Lee’s S.386 bill aids the tech industry and visa workers from India and China “at the expense of American workers, highly skilled immigrants, workers from Latin America and Europe, as well as Florida’s most important industries,” Scott wrote in the August 31 op-ed in the Miami Herald.
He continued:
I’ve heard from many constituents about how this bill would impact people in Florida, especially those who came to Florida from Latin America. Florida’s booming economy and location as the gateway to Latin America has allowed us to become a global hub for trade and business. We must look at the sectors that eliminating this cap would unjustly benefit, particularly the tech industry, and what sectors it would hurt.
…
We need a new approach that protects American workers and protects the diversity we cherish, and I am hopeful my colleagues in the Senate will be willing to work with me toward those goals.
Scott noted that the legislation would have a huge impact on immigration — yet it has gotten very little publicity:
Right now the United States Senate is considering a massive overhaul to our nation’s immigration system. And, what is shocking is that it could pass without even a single vote in the United States Senate. You read that correctly: a major change to our immigration system is being considered under “unanimous consent” in the U.S. Senate, which means this bill could pass without a vote ever occurring.
It hasn’t yet passed because I am the only senator holding it up.
Scott’s op-ed shows that Lee’s S.386 will be blocked until at least election day, said Kevin Lynn, founder of U.S. Tech Workers, which advocates for U.S. college graduates. “That’s a very solid ‘No’ on S.386 … It will be a cold day in a place beneath our feet when he will change his mind,” Lynn added.
“It is a well-considered objection,” said Bob Heath, a Florida-based technology professional who is also an expert on H-1B fraud. The bill’s Fortune 500 lobbyists “passed it through the House and tried to get it through the Senate with no hearing – no expert witnesses, no public debates, without anyone have to go on the record for or against,” said Heath. He created the H1Bfacts.com database that is widely used to count visa worker jobs in each politicians’ district.
“I called him and thanked him for opposing it,” Heath added.
“Great op-ed, so I called his office and left a message,” said an American professional in Chicago.
Scott jumped into the long-running debate over Lee’s S.386 bill on August 5, with a surprise vote to block the passage of the bill via the no-vote Unanimous Consent process.

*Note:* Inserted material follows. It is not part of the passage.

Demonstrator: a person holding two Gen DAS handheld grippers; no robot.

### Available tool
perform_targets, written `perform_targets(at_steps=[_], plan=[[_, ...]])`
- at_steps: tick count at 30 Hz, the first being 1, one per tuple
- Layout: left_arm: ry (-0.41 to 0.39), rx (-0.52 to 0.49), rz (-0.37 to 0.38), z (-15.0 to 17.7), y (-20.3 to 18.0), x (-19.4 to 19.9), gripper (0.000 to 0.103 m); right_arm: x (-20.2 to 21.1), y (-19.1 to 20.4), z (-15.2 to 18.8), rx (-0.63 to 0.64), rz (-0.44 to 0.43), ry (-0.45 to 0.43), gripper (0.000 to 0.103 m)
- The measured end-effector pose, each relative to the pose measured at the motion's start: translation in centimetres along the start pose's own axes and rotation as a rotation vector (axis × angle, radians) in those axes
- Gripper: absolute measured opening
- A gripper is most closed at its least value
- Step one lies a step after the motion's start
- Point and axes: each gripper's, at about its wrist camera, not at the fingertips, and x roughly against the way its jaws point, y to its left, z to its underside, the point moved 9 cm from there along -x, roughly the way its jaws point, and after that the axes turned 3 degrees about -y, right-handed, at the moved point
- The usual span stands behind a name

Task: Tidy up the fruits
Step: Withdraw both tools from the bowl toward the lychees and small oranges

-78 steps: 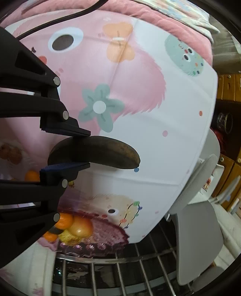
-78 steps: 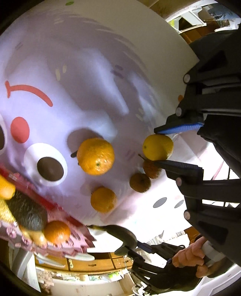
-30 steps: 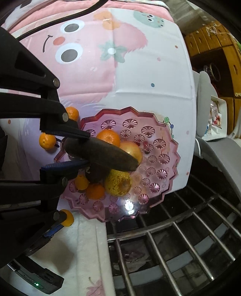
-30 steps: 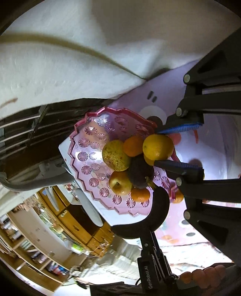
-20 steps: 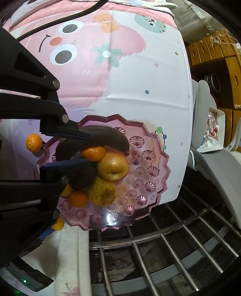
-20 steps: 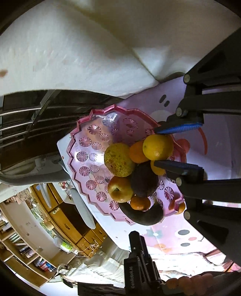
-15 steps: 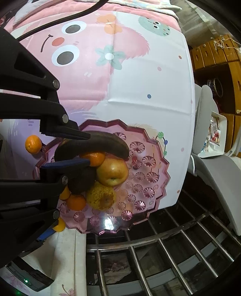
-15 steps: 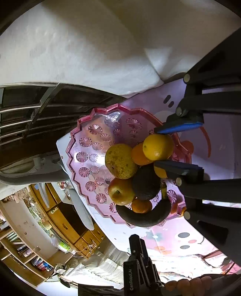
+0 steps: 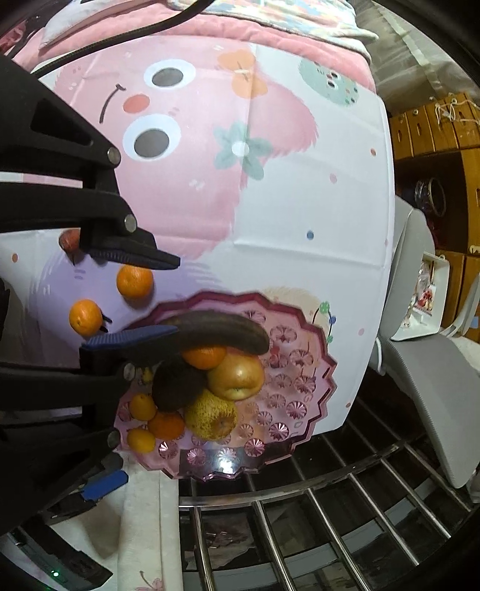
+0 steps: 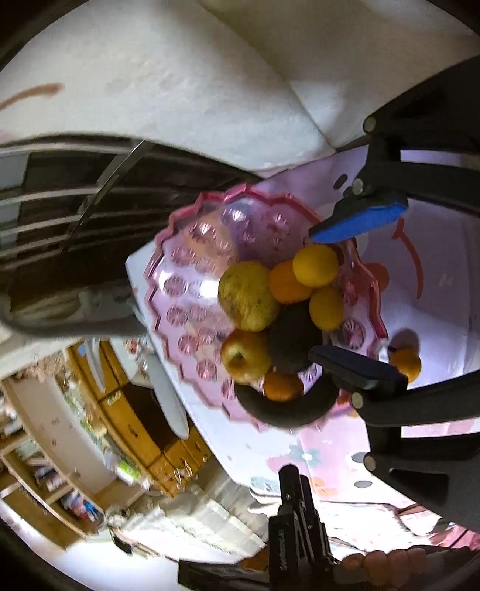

His intervention came despite minimal media coverage of the bill, which also creates a new legal status — “green card lite” — that would effectively allow Fortune 500 companies to recruit millions of foreign workers with the dangled offer of lifetime work permits in exchange for just a few year’s low-wage labor.
For example, Jeff Bezos’s Washington Post has almost entirely ignored the issue throughout 2017, despite the huge impact it would have on the newspaper’s college graduate readership. Jeff Bezos’s Amazon company employs many Indian H-1B workers.
In his op-ed, Scott said any green card bill must protect American workers, noted Lynn. He added:
The only way we can protect American workers is to have real reform of employment visa [programs] before any attempt is made to clear the green traffic jam” of Indians trying to get green cards, he said. “Real reform will end this pipeline of cheap labor.
If the 300,000 Indian workers want to get through the traffic jam that they created as they try to get 20,000 green cards per year, “they need to accept reform first,” he said.
But their preferred fix, he said, is legislation that allows them to “drive on both sides of the highway [to green cards], forcing everyone else off into the gutter or on a side road, and that is not acceptable.”
The Indians “brought their style of dogfight politics to the U.S. It is not the way we do our politics,” he added.